_What the task asks_
The records that follow are to be given again exactly. Do not carry over any image.

_Records provided_
»»
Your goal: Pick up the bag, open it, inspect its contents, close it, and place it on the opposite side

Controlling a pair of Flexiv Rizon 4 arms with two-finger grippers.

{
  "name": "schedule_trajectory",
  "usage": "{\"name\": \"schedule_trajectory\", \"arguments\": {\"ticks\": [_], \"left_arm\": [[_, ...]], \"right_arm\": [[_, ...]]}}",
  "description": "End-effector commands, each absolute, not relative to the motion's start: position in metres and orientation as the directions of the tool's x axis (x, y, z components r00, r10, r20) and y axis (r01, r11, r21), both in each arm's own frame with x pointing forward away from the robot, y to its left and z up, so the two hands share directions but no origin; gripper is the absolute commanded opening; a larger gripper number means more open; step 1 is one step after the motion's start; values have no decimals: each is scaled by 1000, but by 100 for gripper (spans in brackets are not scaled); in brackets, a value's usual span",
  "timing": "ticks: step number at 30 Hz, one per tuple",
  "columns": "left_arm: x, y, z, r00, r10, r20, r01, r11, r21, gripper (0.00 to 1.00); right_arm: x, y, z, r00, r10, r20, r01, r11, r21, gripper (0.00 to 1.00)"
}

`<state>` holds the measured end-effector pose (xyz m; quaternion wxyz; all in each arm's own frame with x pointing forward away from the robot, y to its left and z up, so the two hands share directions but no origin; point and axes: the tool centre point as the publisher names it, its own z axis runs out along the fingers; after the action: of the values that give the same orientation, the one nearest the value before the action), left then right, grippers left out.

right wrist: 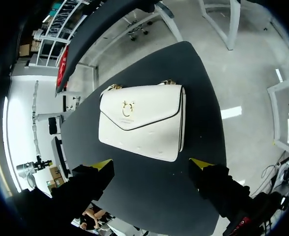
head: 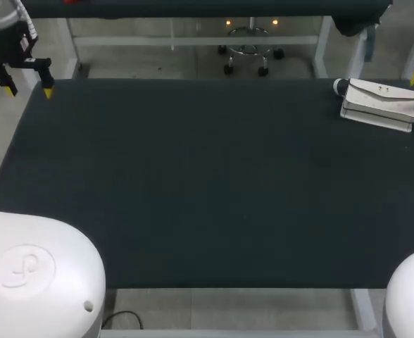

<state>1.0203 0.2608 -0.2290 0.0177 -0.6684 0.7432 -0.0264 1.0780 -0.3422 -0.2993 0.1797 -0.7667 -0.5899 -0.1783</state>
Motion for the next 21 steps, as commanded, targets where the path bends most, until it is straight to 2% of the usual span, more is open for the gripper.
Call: {"name": "schedule_trajectory", "arguments": {"ticks": [1,7,21], "left_arm": [[1015,255,-229,-90,-996,-17,-991,91,-101,100],[1017,250,-228,-66,-998,-22,-988,68,-140,100],[1021,255,-221,75,-996,50,-973,-84,-217,100]], "right_arm": [[1057,-324,-291,273,927,257,949,-303,86,100],[1044,-306,-283,279,942,187,946,-303,115,100],[1031,-284,-276,288,956,45,941,-292,171,100]]}}
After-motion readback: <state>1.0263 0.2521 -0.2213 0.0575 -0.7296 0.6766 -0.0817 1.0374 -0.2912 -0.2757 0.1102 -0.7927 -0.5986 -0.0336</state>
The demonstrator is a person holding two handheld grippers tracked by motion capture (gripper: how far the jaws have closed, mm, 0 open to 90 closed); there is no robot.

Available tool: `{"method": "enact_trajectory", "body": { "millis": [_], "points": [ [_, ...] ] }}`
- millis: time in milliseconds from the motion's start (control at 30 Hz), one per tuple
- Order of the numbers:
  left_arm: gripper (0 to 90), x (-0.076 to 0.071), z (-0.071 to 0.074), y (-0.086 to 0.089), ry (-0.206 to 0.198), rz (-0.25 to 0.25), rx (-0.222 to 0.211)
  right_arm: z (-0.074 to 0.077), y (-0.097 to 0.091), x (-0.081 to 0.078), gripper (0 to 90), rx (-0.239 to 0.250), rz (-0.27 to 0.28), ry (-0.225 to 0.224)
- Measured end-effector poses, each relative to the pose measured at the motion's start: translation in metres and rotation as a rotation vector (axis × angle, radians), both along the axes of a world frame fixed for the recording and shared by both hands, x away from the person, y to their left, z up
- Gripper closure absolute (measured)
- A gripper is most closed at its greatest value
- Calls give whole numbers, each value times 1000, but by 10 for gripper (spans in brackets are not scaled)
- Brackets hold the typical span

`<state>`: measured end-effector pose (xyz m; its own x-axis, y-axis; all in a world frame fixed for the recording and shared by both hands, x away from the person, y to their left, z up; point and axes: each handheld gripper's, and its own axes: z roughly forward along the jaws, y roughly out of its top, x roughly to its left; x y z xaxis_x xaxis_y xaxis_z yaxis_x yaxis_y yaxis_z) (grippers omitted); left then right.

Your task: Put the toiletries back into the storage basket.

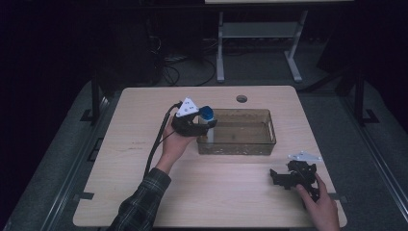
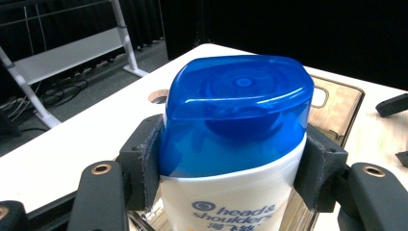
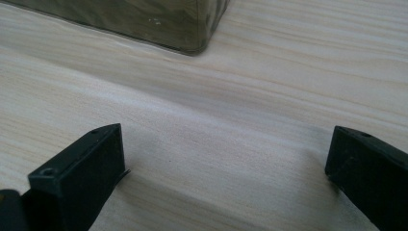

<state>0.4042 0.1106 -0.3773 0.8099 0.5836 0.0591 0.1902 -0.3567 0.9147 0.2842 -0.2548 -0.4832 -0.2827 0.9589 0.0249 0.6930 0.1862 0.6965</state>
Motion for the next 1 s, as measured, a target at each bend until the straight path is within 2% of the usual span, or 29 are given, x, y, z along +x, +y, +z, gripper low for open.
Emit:
{"method": "enact_trajectory", "body": {
  "millis": [533, 667, 867, 1000],
  "points": [
    [351, -3, -10, 0, 6, 2, 24, 0, 0, 0, 0, 0, 0, 0],
    [351, -4, -12, 1, -1, -2, 47, 0, 0, 0, 0, 0, 0, 0],
    [348, -5, -14, 3, -12, -15, 43, 0, 0, 0, 0, 0, 0, 0],
    [339, -4, -15, 5, -3, -25, 35, 0, 0, 0, 0, 0, 0, 0]
  ]
}}
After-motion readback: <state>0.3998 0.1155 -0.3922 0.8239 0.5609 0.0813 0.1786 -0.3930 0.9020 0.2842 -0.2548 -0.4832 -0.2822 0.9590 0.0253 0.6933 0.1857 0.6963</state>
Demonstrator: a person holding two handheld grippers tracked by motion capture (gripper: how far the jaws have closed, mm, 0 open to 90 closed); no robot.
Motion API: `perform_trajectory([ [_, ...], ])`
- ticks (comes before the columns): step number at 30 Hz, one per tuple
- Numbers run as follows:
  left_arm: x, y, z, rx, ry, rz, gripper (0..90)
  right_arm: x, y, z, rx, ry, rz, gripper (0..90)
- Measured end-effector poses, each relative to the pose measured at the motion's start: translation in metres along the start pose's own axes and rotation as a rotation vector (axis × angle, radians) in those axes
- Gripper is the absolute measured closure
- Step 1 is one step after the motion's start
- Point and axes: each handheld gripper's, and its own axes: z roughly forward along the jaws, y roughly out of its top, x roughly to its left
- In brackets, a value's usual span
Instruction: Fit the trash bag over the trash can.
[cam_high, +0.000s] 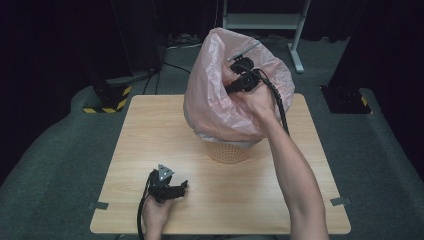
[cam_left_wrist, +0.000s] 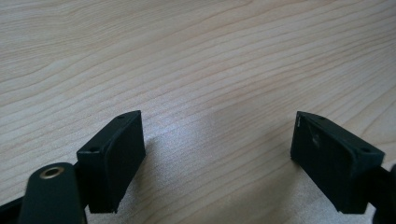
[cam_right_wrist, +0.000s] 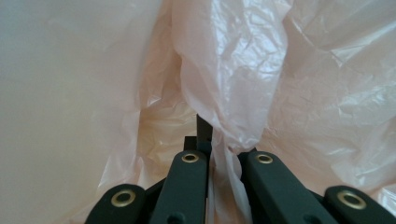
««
_Exercise output_
Your goal: Pick up the bag, open it, inspect its contents, close it, and place it on the opposite side

Controlling a pair of Flexiv Rizon 4 arms with two-finger grippers.

{
  "name": "schedule_trajectory",
  "usage": "{\"name\": \"schedule_trajectory\", \"arguments\": {\"ticks\": [_], \"left_arm\": [[_, ...]], \"right_arm\": [[_, ...]]}}",
  "description": "End-effector commands, each absolute, not relative to the motion's start: position in metres and orientation as the directions of the tool's x axis (x, y, z components r00, r10, r20) and y axis (r01, r11, r21), both in each arm's own frame with x pointing forward away from the robot, y to its left and z up, so the two hands share directions but no origin; gripper is the absolute commanded opening; a larger gripper number means more open; step 1 is one step after the motion's start; values have no decimals: each is scaled by 1000, but by 100 for gripper (spans in brackets are not scaled); in brackets, a value's usual span",
  "timing": "ticks: step number at 30 Hz, one per tuple",
  "columns": "left_arm: x, y, z, r00, r10, r20, r01, r11, r21, gripper (0.00 to 1.00); right_arm: x, y, z, r00, r10, r20, r01, r11, r21, gripper (0.00 to 1.00)"
}

`<state>` holds the measured end-effector pose (xyz m; quaternion wxyz; all in each arm's own frame with x pointing forward away from the robot, y to its left and z up, so the two hands share directions but no origin; point and axes: the tool centre point as the publisher names it, its own z axis runs out along the fingers; after the action: of the values that give the same orientation, the one nearest the value before the action), left then right, grippers left out.

right wrist: 
head: 

<state>1.0203 0.2608 -0.2290 0.0177 -0.6684 0.7432 -0.0264 1.0780 -0.3422 -0.2993 0.1797 -0.7667 -0.5899 -0.1783</state>
Motion for the next 21 steps, as commanded, targets where the path bends most, until it is straight to 2% of the usual span, more is open for the gripper.
Call: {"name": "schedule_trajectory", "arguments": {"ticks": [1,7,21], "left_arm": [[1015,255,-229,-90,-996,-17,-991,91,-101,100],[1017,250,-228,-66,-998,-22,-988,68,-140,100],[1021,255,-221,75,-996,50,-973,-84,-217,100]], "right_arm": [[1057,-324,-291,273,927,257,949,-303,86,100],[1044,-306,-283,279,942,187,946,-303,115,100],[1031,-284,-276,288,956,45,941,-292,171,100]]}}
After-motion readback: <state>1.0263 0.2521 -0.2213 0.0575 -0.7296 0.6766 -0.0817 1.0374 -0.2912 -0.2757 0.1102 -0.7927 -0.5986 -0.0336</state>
The demonstrator is a person holding two handheld grippers tracked by motion capture (gripper: how far the jaws have closed, mm, 0 open to 90 closed); there is no robot.

Available tool: `{"method": "enact_trajectory", "body": { "millis": [_], "points": [ [_, ...] ] }}`
- millis: time in milliseconds from the motion's start (control at 30 Hz), one per tuple
- Order of the numbers:
  left_arm: gripper (0 to 90), x (-0.076 to 0.071), z (-0.071 to 0.074), y (-0.086 to 0.089), ry (-0.206 to 0.198), rz (-0.25 to 0.25), rx (-0.222 to 0.211)
  right_arm: z (-0.074 to 0.077), y (-0.097 to 0.091), x (-0.081 to 0.078), gripper (0 to 90), rx (-0.239 to 0.250), rz (-0.27 to 0.28), ry (-0.225 to 0.224)
- Measured end-effector poses, each relative to the pose measured at the motion's start: translation in metres and rotation as a rotation vector (axis × angle, radians), both along the axes of a world frame fixed for the recording and shared by both hands, x away from the person, y to their left, z up
- Gripper closure absolute (measured)
- A gripper is most closed at its greatest value
- Calls give whole numbers, each value times 1000, but by 10 for gripper (spans in brackets are not scaled)
- Brackets hold the typical span

`<state>`: measured end-effector pose (xyz m; its own x-axis, y-axis; all in a world frame fixed for the recording and shared by both hands, x away from the person, y to their left, z up; point and axes: each handheld gripper's, and its own axes: z roughly forward along the jaws, y roughly out of its top, x roughly to its left; x y z xaxis_x xaxis_y xaxis_z yaxis_x yaxis_y yaxis_z) (grippers omitted); left then right.

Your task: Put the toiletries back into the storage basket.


<state>0.4042 0.1106 -0.3773 0.8099 0.5836 0.0591 0.1902 -0.3567 0.9147 0.2842 -0.2548 -0.4832 -0.2827 0.9589 0.0249 0.6930 0.1862 0.6965</state>
Motion for the next 1 s, as measured, a target at each bend until the straight path is within 2% of the usual span, or 29 are given, x, y, z along +x, +y, +z, gripper low for open.
Emit:
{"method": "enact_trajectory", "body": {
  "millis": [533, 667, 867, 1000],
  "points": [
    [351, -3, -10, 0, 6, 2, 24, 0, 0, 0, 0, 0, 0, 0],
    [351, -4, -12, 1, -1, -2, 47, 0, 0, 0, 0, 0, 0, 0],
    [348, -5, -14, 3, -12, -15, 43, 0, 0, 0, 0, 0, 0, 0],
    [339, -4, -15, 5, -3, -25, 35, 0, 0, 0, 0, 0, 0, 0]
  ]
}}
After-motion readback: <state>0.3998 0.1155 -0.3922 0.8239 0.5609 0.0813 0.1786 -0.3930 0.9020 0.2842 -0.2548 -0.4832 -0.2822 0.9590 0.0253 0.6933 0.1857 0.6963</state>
Demonstrator: a person holding two handheld grippers tracked by motion capture (gripper: how far the jaws have closed, mm, 0 open to 90 closed); no robot.
Motion API: `perform_trajectory([ [_, ...], ])`
- ticks (comes before the columns): step number at 30 Hz, one per tuple
- Numbers run as follows:
  left_arm: x, y, z, rx, ry, rz, gripper (0..90)
  right_arm: x, y, z, rx, ry, rz, gripper (0..90)
- Measured end-effector poses, each relative to the pose measured at the motion's start: translation in metres along the start pose's own axes and rotation as a rotation vector (axis × angle, radians) in those axes
- Gripper is the absolute measured closure
- Step 1 is one step after the motion's start
- Point and axes: each handheld gripper's, and its own axes: z roughly forward along the jaws, y roughly out of its top, x roughly to its left
- In brackets, a value's usual span
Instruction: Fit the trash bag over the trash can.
[cam_high, +0.000s] 
[cam_left_wrist, +0.000s] 
[cam_right_wrist, +0.000s] 

The output contains the complete answer to the exercise.